Esse modelo de negócios foi denunciado no dia 5 passado por uma ex-programadora do Facebook, Frances Haugen, em depoimento ao Congresso dos EUA. Segundo ela, entre os conteúdos que geram mais interação no Facebook estão os que “fazem mal às crianças, alimentam a divisão e enfraquecem a nossa democracia”.
Maarten Wolterink (Holanda) |
A suspeita é antiga. Frances Haugen tornou públicos documentos internos do Facebook que comprovariam que a empresa tinha evidências desses impactos, e não só não fez nada para reduzi-los, como pode tê-los maximizado. A se confirmar a veracidade da denúncia, ficará claro que o Facebook não se importa com o fato de que os conteúdos tóxicos que seu sistema favorece ajudam a tornar o mundo mais fechado e dividido, desde que esse engajamento lhe dê lucro e colabore para consolidar seu monopólio.
O Facebook alega que promove a responsabilidade social removendo conteúdos danosos, mas os documentos mostram que a empresa tomou medidas contra apenas uma pequena fração das publicações contendo discursos de ódio e incitação à violência.
Em 2018, o Facebook anunciou que, a fim de mitigar a radicalização, priorizaria publicações de amigos e família. Seus pesquisadores, no entanto, coletaram evidências do efeito oposto: “A desinformação, a toxicidade e o conteúdo violento prevalecem desordenadamente nos compartilhamentos”. Os documentos mostram ainda que pesquisadores do Instagram – uma das redes do Facebook, assim como o WhatsApp – mensuraram que, para 13,5% das adolescentes, a plataforma agravou ideações suicidas e para 17%, suas desordens alimentares.

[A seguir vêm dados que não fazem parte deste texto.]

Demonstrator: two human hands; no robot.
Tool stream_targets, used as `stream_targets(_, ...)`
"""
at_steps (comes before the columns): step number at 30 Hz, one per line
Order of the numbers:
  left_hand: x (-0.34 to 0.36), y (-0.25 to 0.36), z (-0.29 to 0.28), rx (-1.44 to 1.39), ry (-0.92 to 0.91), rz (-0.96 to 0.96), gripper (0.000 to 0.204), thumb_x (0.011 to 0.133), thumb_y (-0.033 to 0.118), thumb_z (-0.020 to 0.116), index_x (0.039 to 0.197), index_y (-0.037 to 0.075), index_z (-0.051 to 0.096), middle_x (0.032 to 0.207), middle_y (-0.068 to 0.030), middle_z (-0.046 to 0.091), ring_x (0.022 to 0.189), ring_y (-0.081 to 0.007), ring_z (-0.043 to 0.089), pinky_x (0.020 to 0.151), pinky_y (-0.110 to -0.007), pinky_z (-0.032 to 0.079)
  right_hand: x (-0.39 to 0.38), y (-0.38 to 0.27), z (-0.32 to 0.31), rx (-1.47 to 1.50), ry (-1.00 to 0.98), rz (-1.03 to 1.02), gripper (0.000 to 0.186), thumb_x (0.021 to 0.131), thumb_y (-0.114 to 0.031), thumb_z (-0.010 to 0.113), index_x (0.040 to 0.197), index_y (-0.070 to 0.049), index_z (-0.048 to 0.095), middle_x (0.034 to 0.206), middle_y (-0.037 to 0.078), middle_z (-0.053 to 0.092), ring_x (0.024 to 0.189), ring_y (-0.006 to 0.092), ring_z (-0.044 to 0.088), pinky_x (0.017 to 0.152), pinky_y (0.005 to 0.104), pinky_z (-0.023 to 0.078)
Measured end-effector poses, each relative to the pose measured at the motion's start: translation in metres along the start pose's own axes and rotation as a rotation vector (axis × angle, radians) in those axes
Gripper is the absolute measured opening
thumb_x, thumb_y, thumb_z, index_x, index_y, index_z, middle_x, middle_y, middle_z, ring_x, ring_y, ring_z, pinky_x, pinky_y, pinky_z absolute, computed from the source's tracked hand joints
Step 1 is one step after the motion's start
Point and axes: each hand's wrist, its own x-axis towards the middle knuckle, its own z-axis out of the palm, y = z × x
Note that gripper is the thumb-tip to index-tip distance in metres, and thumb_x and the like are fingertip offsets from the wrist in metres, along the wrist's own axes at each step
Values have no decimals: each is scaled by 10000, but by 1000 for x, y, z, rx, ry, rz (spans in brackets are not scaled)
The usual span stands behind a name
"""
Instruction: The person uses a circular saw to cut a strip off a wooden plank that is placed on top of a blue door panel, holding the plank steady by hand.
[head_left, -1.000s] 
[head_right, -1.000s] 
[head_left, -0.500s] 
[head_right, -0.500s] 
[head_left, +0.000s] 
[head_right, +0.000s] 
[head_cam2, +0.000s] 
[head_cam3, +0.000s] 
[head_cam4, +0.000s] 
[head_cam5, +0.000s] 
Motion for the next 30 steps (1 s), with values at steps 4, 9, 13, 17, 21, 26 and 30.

Cientistas da Equipe de Integridade – da qual Haugen fazia parte – trabalharam em uma série de potenciais mudanças para reverter a tendência dos algoritmos a premiar ultrajes e mentiras. Mas os memorandos revelam que Mark Zuckerberg, o dono do Facebook, resistiu a várias dessas soluções, porque poderiam diminuir o engajamento dos usuários.
Em um artigo recente na revista The Atlantic, os psicólogos Jonathan Haidt e Tobias Rose-Stockwell fizeram uma recensão da literatura científica evidenciando que as redes contribuem para a ansiedade e depressão entre adolescentes e para a polarização política. Reunindo as melhores recomendações dessas pesquisas, os autores sugerem maneiras de remediar esses males.
Uma seria reduzir a frequência e a intensidade das performances públicas. As mídias criam mais incentivos a arroubos moralistas do que à comunicação autêntica. Reduzir a valorização do engajamento, hoje absoluta, seria um modo de induzir os usuários a julgar as publicações por seu mérito, ao invés de submetê-los a uma contínua disputa por popularidade. Outra possibilidade é reduzir o contágio da desinformação, por exemplo, utilizando a Inteligência Artificial para identificar conteúdos tóxicos e advertir os usuários.
A questão em relação a essas e outras ferramentas é quem as implementaria: os governos, as próprias redes, os usuários? O problema ganhou nova dimensão graças às denúncias de Frances Haugen. Nos EUA, já se discute uma expansão da Lei de Privacidade Infantil Online, tornando ilegal computar informações pessoais de crianças. Outra possibilidade é limitar a prerrogativa das redes sociais de não serem responsabilizadas por conteúdos publicados por seus usuários, mesmo quando moderados por elas.
Sejam quais forem as soluções encontradas, o fato é que alguma forma de regulação se faz necessária. Não se pode, a pretexto de preservar a livre-iniciativa, deixar que uma empresa construa um gigantesco monopólio, estimule a disseminação de mentiras para ampliar seu lucro e concentre poder de maneira assustadora sem que seja submetida a limites democraticamente estabelecidos.